HOW TO COMPLETE THIS TASK.
In the listing below, count every line that contains "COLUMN". Give nothing but the number.

┌────────

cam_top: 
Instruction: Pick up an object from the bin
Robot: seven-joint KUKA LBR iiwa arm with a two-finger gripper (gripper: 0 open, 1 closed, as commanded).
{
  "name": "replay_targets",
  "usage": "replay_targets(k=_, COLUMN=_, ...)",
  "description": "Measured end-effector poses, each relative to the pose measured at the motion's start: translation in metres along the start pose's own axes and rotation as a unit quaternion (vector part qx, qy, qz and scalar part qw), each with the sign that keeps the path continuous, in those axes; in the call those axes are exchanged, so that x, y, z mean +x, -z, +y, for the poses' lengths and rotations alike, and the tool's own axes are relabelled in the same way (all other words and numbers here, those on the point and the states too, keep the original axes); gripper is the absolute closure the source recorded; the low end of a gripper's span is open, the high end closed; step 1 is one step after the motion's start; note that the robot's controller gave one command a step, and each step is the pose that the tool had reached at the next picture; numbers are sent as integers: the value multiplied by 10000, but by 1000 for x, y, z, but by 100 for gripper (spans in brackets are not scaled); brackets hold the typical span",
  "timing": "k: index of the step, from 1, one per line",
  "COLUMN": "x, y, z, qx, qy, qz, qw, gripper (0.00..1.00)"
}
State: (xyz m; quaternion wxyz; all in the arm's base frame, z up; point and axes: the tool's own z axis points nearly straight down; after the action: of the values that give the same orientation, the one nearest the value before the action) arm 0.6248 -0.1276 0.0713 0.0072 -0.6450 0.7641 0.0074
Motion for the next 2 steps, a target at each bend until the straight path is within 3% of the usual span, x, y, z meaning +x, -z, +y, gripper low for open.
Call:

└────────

REPLY TO THE EXERCISE.
2